So, just like that, I lost the end of my summer. By that Sunday I was packed and riding three hours into the mountains with my mother, who spent the entire ride reminiscing about her own golden camp years and promising me I'd thank her when it was over. She dropped me at the registration desk, kissed me on the forehead and told me she loved me, then drove off waving into the sunset. I stood there with my duffel bag and glowed after her, surrounded by a bunch of other girls who clearly didn't want to spend two weeks "bonding" either.

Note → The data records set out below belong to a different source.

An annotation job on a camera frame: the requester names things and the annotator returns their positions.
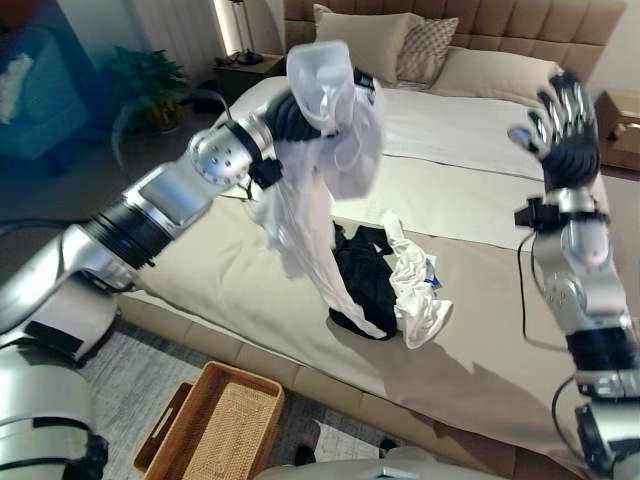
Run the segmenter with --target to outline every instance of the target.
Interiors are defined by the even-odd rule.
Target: woven basket
[[[209,362],[190,391],[178,389],[134,466],[145,480],[251,479],[266,465],[283,402],[277,382]]]

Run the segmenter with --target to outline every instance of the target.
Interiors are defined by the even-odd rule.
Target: green leaves
[[[137,52],[114,46],[115,57],[104,71],[123,102],[140,97],[170,97],[185,89],[182,66],[166,57],[164,50]]]

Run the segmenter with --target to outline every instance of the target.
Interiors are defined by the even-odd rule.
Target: lamp base
[[[262,57],[262,55],[256,52],[252,52],[251,50],[242,52],[236,58],[236,62],[238,62],[240,65],[256,65],[258,63],[262,63],[263,61],[264,58]]]

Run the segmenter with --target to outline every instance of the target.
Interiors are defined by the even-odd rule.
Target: beige bedsheet
[[[415,412],[571,462],[548,408],[553,391],[572,371],[571,359],[523,341],[514,251],[409,233],[438,256],[440,295],[454,302],[435,341],[409,351],[400,335],[387,342],[366,340],[327,320],[313,284],[286,278],[247,209],[240,200],[217,199],[155,268],[142,272],[145,290]],[[530,335],[562,344],[528,272],[525,279]],[[560,416],[571,431],[578,402],[573,387],[561,401]]]

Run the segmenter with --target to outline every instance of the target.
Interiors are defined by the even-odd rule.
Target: bed frame
[[[555,60],[587,78],[622,14],[624,0],[284,0],[287,50],[315,38],[313,3],[347,14],[414,12],[459,17],[453,43]],[[457,463],[505,478],[576,479],[549,457],[443,425],[320,371],[223,333],[165,302],[121,295],[124,319]]]
[[[458,17],[452,45],[552,60],[587,80],[625,0],[285,0],[285,46],[313,42],[313,4],[336,13]]]

I was on what they called "scholarship" at Sisterhood Camp, which meant I had my way paid free, just like the four other girls I met whose parents just happened to be therapists. I made friends with my cabinmates, and we complained to each other, mocked all the seminar leaders, and worked on our tans, talking about boys.

But now I was leaving early, drawn home by the loss of a boy I'd hardly known. I put my stuff in the trunk of the car and climbed in beside my mother, who said hello and then not much else for the first fifteen minutes of the drive. As far as I was concerned, we'd come to a draw: I hadn't wanted to come, and she didn't want me to leave. We were even. But I knew my mother wouldn't see it that way. Lately, we didn't seem to see anything the same.

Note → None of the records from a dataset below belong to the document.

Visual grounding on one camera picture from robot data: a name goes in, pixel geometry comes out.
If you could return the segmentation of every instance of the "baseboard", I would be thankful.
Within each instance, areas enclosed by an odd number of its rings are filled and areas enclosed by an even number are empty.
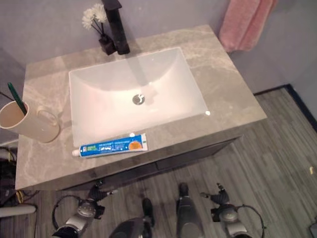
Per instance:
[[[258,96],[258,95],[261,95],[263,93],[269,93],[271,91],[275,91],[275,90],[278,90],[278,89],[281,89],[281,88],[285,88],[287,84],[284,84],[284,85],[281,85],[281,86],[278,86],[278,87],[275,87],[275,88],[270,88],[270,89],[266,89],[266,90],[263,90],[263,91],[260,91],[258,93],[254,93],[253,95],[254,96]]]
[[[291,84],[285,84],[285,85],[281,85],[281,86],[278,86],[275,88],[267,89],[267,90],[255,93],[253,95],[258,96],[258,95],[261,95],[263,93],[268,93],[268,92],[282,89],[282,88],[285,88],[287,90],[287,92],[289,93],[289,95],[291,95],[291,97],[293,98],[293,100],[295,101],[295,103],[297,104],[299,109],[301,110],[301,112],[304,114],[304,116],[306,117],[308,122],[312,125],[313,129],[317,133],[317,120],[315,119],[315,117],[313,116],[311,111],[309,111],[308,107],[303,102],[303,100],[301,99],[301,97],[298,95],[298,93],[295,91],[295,89],[293,88],[293,86]]]
[[[291,84],[287,84],[287,85],[285,85],[285,89],[292,96],[292,98],[294,99],[295,103],[298,105],[299,109],[302,111],[302,113],[304,114],[306,119],[312,125],[313,129],[317,132],[317,120],[315,119],[315,117],[313,116],[311,111],[309,111],[308,107],[303,102],[303,100],[298,95],[298,93],[295,91],[293,86]]]

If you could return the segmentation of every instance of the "countertop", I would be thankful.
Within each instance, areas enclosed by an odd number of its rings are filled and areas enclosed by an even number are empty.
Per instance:
[[[266,118],[253,94],[208,25],[129,41],[136,56],[180,47],[210,115],[198,115],[135,133],[146,133],[147,152],[83,159],[73,157],[68,72],[124,59],[101,48],[27,65],[23,100],[43,105],[59,119],[61,132],[50,143],[19,136],[16,189],[58,190],[95,180],[241,135]]]

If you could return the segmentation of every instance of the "floor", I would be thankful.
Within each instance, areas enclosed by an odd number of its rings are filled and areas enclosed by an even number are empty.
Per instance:
[[[216,182],[227,189],[231,203],[256,207],[267,226],[267,238],[309,238],[308,226],[317,216],[317,133],[311,128],[285,89],[257,96],[268,120],[248,130],[230,146],[197,163],[168,173],[120,187],[119,192],[103,200],[106,211],[101,220],[89,227],[84,238],[108,237],[120,222],[142,214],[141,198],[152,200],[156,226],[154,238],[175,237],[177,185],[188,182],[207,238],[225,238],[220,224],[211,220],[214,204],[199,193],[216,193]],[[42,191],[30,202],[38,213],[4,218],[1,238],[32,238],[37,218],[37,238],[53,233],[51,211],[65,194],[82,197],[86,192]],[[62,224],[75,211],[69,198],[58,207],[57,222]],[[255,214],[242,210],[241,220],[254,238],[261,226]]]

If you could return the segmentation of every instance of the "sink basin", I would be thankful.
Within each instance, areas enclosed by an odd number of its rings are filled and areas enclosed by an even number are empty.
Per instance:
[[[180,48],[69,72],[74,146],[204,114]]]

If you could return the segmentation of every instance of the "pink towel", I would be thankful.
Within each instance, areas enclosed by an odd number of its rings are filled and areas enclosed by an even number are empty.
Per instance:
[[[276,1],[231,0],[219,34],[225,50],[251,50],[259,41]]]

"So how was it?" she asked me once we got on the highway. She'd set the cruise control, adjusted the air–conditioning, and now seemed ready to make peace. "Or what you saw of it?"

"It was ok," I said. "The seminars were kind of boring."

"Hmm," she said, and I figured that I was pushing it. I knew my mother, though. She'd push back. "Well, maybe if you'd stayed the whole time you might have gotten more out of it."

"Maybe," I said. In the side mirror, I could see the mountains retreating behind us, bit by bit.

I knew there were a lot of things she probably wanted to say to me. Maybe she wanted to ask me why I cared about Michael Sherwood, since she'd hardly heard me mention him. Or why I'd hated the idea of camp right from the start, without even giving it a chance. Or maybe it was more, like why in just the last few months even the sight of her coming toward me was enough to get my guard up. Why we'd gone from best friends to something neither of us could rightly define. But she didn't say anything.

"Mom?"

She turned to look at me, and I could almost hear her take a breath, reading herself for whatever I might try next. "Yes?"

"Thanks for letting me come home,"

She turned back to the road. "It's alright, Halley," she said to me softly as I leaned back in my seat. "It's all right."

My mother and I had always been close. She knew everything about me, from the boys I liked to the girls I envied; after school I always sat in the kitchen eating my snack and doing homework while I listened for her car to pull up. I always had something to tell her. After my first school dance she sat with me eating ice cream out of the carton while I detailed every single thing that had happened from first song to last. On Saturdays, when my dad pulled morning shift at the radio station, we had Girls' Lunch Out so we could keep up with each other.

She loved fancy pasta places, and I only liked fast food and pizza, so we alternated. She made me eat snails, and I watched her gulp down (enjoying it more that she ever would admit) countless Big Macs. We had one rule: we always ordered two desserts and shared. Afterwards we'd hit the mall looking for sales, competing to see who could find the best bargain. She usually won.

She wrote articles in journals and magazines about our successful relationship and how we'd weathered my first year of high school together, and spoke at schools and parents' meetings about Staying in Touch with Your Teen. Whenever her friends came over for coffee and complained about their kids running wild or doing drugs, she'd say. "Halley and I are just so close. We talk about everything."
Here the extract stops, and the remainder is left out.